### The task
In the records below, find the line that contains "pixel 448 399" and the line that contains "This annotation round concerns the aluminium". Set down exactly those lines and every line between them, and nothing more.

[Extracted data entries]

◇ ◇ ◇

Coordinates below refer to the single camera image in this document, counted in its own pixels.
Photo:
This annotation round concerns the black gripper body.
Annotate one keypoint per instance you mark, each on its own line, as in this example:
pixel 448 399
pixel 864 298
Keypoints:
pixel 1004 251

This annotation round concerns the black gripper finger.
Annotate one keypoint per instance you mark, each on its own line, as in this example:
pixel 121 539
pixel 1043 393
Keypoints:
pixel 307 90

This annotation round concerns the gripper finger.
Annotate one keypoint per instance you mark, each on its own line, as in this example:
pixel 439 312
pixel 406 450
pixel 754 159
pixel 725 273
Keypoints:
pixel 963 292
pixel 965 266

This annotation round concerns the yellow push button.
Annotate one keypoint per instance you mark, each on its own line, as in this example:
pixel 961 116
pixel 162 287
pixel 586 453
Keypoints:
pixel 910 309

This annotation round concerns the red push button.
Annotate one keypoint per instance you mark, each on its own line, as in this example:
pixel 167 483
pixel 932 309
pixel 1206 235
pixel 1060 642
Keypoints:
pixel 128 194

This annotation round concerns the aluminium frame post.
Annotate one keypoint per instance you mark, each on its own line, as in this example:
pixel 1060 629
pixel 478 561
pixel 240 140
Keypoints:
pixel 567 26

◇ ◇ ◇

### Task answer
pixel 448 399
pixel 864 298
Keypoints:
pixel 1004 251

This annotation round concerns the black gripper finger.
Annotate one keypoint per instance you mark, each on its own line, as in this example:
pixel 121 539
pixel 1043 393
Keypoints:
pixel 307 90

This annotation round concerns the gripper finger.
Annotate one keypoint per instance you mark, each on its own line, as in this example:
pixel 439 312
pixel 406 450
pixel 754 159
pixel 725 273
Keypoints:
pixel 963 292
pixel 965 266

This annotation round concerns the yellow push button.
Annotate one keypoint per instance you mark, each on its own line, as in this example:
pixel 961 116
pixel 162 287
pixel 586 453
Keypoints:
pixel 910 309

This annotation round concerns the red push button.
Annotate one keypoint per instance you mark, each on its own line, as in this example:
pixel 167 483
pixel 932 309
pixel 1206 235
pixel 1060 642
Keypoints:
pixel 128 194

This annotation round concerns the aluminium frame post.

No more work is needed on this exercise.